Information:
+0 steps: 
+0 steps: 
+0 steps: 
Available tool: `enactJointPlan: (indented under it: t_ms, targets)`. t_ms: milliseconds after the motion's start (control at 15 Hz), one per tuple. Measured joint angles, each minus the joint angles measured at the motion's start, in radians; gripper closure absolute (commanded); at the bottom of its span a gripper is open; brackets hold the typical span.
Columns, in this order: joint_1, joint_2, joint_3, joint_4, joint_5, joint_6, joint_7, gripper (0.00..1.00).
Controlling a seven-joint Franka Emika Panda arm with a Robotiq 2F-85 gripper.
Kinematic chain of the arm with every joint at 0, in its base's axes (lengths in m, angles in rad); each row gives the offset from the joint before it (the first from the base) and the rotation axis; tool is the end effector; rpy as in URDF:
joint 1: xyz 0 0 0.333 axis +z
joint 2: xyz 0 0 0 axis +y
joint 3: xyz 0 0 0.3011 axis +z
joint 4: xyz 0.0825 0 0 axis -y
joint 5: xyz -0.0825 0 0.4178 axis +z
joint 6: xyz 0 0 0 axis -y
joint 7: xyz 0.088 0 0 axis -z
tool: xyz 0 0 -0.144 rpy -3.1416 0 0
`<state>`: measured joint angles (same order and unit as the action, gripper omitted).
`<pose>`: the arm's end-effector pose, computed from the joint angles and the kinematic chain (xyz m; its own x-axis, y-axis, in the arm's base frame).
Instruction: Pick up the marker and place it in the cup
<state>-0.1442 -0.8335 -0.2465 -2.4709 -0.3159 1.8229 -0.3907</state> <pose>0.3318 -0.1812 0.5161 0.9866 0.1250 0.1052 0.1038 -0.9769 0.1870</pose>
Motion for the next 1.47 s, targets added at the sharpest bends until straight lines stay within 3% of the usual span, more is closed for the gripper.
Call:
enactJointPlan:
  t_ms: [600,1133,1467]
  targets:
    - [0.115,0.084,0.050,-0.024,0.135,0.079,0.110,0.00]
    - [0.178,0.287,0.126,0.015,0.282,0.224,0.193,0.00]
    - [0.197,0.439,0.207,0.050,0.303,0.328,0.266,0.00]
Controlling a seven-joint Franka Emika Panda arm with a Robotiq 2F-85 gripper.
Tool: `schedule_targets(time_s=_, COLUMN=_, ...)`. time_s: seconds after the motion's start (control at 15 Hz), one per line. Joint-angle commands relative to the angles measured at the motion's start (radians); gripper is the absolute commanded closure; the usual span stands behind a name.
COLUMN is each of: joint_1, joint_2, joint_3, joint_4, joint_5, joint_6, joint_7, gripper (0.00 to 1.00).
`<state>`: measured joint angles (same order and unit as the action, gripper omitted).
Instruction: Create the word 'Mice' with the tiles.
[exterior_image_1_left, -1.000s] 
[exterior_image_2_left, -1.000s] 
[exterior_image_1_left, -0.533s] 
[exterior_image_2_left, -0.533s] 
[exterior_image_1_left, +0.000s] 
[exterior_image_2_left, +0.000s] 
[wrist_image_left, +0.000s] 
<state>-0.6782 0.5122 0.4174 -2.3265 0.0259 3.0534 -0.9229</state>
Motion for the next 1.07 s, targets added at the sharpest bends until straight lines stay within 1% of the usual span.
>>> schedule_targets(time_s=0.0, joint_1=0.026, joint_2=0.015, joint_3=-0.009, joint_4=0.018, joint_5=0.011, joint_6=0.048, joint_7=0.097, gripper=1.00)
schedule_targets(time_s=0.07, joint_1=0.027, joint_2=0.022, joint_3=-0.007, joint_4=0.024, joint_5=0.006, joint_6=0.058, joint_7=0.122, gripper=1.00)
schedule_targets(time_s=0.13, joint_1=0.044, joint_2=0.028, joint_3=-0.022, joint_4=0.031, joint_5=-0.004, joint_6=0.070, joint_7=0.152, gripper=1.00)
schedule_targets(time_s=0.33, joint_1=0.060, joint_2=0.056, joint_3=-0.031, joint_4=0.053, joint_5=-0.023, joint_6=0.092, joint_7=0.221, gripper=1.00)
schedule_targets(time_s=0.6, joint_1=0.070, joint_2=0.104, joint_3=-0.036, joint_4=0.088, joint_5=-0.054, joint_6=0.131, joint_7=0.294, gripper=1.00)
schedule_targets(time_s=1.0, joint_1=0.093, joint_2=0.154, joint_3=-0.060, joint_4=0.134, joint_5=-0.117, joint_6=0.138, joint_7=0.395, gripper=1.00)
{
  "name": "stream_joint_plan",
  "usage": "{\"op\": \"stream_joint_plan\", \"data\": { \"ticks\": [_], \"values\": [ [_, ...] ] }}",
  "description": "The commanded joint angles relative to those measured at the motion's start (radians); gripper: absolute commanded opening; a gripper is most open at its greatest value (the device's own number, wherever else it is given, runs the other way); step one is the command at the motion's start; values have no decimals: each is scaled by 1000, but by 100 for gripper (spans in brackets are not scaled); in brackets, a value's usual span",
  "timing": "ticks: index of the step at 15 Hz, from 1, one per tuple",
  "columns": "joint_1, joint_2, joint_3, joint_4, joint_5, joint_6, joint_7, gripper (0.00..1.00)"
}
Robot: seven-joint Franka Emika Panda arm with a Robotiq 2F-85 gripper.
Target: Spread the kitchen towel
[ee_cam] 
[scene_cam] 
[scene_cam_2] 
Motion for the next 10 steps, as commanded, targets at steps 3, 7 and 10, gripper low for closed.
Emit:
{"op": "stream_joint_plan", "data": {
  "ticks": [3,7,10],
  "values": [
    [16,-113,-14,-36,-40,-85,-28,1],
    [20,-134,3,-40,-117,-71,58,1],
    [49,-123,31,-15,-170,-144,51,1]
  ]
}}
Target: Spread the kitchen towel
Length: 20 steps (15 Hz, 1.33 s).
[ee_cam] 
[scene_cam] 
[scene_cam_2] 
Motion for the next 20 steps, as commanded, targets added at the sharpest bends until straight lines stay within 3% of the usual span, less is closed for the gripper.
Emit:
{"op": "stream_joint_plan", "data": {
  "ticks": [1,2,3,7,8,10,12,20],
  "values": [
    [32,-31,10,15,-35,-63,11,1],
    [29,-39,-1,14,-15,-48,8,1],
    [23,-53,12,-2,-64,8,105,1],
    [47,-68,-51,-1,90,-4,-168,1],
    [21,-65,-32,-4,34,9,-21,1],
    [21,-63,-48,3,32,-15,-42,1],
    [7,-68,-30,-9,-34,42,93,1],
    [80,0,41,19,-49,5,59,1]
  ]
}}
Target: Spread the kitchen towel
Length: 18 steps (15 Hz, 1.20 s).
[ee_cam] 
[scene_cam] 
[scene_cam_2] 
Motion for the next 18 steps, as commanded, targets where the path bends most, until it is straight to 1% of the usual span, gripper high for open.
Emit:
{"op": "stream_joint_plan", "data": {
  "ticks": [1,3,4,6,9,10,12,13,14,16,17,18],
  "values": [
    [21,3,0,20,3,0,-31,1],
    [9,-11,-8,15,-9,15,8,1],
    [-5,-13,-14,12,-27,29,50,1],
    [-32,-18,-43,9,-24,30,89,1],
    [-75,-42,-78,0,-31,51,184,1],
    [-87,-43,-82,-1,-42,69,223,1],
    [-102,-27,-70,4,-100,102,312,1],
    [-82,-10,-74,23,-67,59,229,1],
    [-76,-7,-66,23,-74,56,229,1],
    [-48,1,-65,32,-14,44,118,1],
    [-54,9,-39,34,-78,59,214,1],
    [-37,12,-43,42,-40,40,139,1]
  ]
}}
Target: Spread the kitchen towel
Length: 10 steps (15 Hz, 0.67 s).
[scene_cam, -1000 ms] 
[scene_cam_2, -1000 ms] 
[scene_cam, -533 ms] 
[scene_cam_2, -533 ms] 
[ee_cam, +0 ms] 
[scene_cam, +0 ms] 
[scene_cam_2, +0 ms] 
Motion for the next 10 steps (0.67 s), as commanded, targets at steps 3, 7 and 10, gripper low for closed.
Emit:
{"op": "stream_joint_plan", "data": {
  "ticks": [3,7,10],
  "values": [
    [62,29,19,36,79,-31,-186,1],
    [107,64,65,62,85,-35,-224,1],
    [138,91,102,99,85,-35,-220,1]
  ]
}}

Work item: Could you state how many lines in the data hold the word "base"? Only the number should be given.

Response area: 2